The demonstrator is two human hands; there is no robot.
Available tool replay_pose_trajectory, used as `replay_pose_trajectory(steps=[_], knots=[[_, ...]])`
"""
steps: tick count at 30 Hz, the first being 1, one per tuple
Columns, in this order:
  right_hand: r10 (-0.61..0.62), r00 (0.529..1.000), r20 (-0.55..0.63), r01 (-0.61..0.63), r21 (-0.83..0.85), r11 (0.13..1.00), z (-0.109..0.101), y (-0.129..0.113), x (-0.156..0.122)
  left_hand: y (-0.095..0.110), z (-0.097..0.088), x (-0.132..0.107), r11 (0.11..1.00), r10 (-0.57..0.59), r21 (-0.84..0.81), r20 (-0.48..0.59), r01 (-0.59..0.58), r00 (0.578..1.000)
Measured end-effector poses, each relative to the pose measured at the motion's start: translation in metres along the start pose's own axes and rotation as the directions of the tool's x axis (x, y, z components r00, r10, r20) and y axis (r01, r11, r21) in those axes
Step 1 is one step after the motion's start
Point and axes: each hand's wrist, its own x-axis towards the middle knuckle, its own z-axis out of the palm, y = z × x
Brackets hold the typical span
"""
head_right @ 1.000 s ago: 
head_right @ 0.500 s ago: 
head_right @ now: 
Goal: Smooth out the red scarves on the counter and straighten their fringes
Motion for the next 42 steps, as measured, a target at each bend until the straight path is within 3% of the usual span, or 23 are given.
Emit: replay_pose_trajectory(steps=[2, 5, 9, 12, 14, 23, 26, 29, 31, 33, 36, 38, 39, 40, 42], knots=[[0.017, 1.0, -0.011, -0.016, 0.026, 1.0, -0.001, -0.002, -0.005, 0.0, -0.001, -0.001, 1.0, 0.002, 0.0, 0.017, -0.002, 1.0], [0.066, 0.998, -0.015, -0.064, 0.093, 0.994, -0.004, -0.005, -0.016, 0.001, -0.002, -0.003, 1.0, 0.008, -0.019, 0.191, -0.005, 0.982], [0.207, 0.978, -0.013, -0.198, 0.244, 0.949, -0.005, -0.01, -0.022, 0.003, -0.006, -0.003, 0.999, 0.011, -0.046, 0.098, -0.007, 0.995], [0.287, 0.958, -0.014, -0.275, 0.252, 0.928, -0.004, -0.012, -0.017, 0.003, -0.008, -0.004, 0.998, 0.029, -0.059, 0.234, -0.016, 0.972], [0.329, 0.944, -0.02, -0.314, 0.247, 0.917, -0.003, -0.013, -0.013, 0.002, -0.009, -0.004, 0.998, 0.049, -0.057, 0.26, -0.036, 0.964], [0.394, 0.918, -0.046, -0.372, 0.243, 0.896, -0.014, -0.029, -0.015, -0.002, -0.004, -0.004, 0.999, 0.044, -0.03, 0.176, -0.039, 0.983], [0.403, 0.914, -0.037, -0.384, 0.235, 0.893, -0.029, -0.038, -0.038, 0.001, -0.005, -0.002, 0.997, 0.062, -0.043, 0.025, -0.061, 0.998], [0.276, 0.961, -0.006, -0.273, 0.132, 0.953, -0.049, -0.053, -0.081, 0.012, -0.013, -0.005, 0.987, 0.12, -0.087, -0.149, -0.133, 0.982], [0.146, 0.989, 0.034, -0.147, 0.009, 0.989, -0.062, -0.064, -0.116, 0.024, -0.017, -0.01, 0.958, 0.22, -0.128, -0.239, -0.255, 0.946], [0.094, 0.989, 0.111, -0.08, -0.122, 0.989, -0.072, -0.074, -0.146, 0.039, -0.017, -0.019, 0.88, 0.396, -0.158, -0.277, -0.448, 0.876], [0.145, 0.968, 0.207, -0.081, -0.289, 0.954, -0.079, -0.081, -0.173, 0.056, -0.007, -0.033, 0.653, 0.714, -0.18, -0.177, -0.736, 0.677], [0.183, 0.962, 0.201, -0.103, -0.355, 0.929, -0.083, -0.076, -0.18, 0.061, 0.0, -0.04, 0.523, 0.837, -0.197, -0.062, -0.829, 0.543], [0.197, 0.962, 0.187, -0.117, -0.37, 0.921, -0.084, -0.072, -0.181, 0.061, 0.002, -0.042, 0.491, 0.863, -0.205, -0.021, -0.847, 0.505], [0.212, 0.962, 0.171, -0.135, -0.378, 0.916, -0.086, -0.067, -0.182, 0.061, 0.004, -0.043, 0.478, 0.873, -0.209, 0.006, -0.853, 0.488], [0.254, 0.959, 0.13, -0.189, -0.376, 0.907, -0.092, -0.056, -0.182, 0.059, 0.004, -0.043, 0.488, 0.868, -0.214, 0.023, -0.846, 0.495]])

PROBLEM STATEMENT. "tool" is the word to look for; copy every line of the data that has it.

OUTPUT.
Available tool replay_pose_trajectory, used as `replay_pose_trajectory(steps=[_], knots=[[_, ...]])`
Measured end-effector poses, each relative to the pose measured at the motion's start: translation in metres along the start pose's own axes and rotation as the directions of the tool's x axis (x, y, z components r00, r10, r20) and y axis (r01, r11, r21) in those axes

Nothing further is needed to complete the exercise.